The indexing path

Documents enter, vectors come out, and three decisions on the way set the ceiling for everything downstream. Chunking decides the unit of retrieval — too small and meaning fragments, too large and queries match passages diluted with noise; most teams land between a paragraph and a page, split on structure rather than character counts. The embedding model decides what similarity means — and changing it later means re-embedding the corpus, which is why it is the stickiest choice in the stack. Metadata decides what you can filter by: source, date, access level. Skipping metadata at indexing time is the mistake teams pay for at query time, when they discover retrieval cannot respect permissions it never recorded.

The query path

The question is embedded the same way the chunks were, the index returns the nearest neighbours, and the top results are assembled into the prompt. Two refinements separate production systems from demos. Hybrid retrieval pairs vector similarity with classic keyword search, because embeddings miss exact identifiers — part numbers, error codes, names — that keyword search catches trivially. Re-ranking takes a generous candidate set and lets a stronger model order it before the handful that fit the context window are chosen; it is the cheapest large quality win in most pipelines.

Where the architecture is heading

Two extensions matter operationally. Long-context models tempt teams to skip retrieval and stuff everything in — which works until the corpus grows, costs compound per call, and answers lose citations; retrieval stays the discipline that keeps context deliberate. And agentic systems fold the query path into their loop, retrieving mid-task as needs emerge — the pattern covered in [agentic RAG](/learn/agentic-rag), which inherits this pipeline and adds decision-making on top of it. The architecture in this page is the stable core both futures build on.
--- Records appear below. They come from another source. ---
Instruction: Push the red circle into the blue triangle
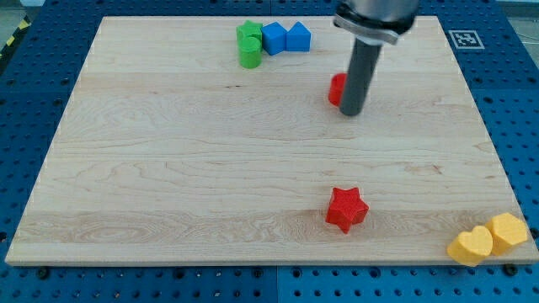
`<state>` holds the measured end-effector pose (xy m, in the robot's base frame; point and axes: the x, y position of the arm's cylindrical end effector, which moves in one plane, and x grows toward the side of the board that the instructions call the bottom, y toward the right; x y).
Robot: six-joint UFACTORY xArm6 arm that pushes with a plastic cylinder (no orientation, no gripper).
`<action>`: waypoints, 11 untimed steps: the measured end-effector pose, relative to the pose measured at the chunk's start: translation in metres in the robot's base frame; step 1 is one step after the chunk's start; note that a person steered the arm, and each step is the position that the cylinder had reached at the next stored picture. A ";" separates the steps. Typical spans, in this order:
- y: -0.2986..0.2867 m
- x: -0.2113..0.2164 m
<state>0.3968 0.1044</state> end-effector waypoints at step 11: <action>-0.047 -0.046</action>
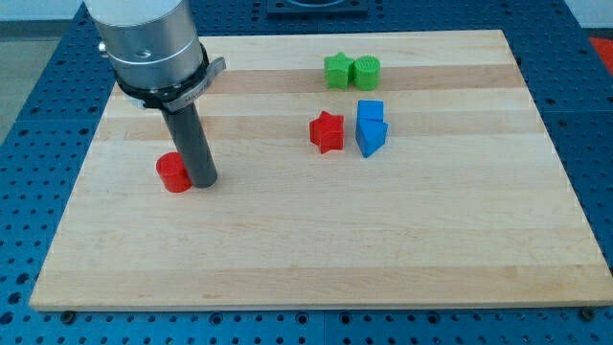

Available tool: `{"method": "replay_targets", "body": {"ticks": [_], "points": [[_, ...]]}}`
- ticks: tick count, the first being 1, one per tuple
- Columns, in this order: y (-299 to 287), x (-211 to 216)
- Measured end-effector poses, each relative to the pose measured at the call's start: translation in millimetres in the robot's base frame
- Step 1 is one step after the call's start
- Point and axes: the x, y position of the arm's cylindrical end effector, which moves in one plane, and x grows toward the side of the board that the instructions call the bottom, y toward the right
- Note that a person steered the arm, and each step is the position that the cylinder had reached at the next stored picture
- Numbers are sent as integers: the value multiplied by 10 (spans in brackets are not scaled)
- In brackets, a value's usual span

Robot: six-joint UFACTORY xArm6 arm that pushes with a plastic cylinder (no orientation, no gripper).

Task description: Slide red star closer to green circle

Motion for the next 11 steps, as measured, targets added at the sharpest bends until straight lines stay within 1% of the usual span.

Reading a RAG diagram like an operator

When someone shows you a RAG architecture diagram, the boxes are rarely where the risk is. Ask where access control is enforced — at retrieval, or nowhere. Ask what happens when retrieval returns nothing relevant — does the model say so, or improvise. Ask which boxes log their inputs and outputs, because a wrong answer with no trace of what was retrieved cannot be debugged, only re-rolled. The [build guide's](/guides/build-an-agentic-ai-system) instrumentation rule applies to every arrow in the picture.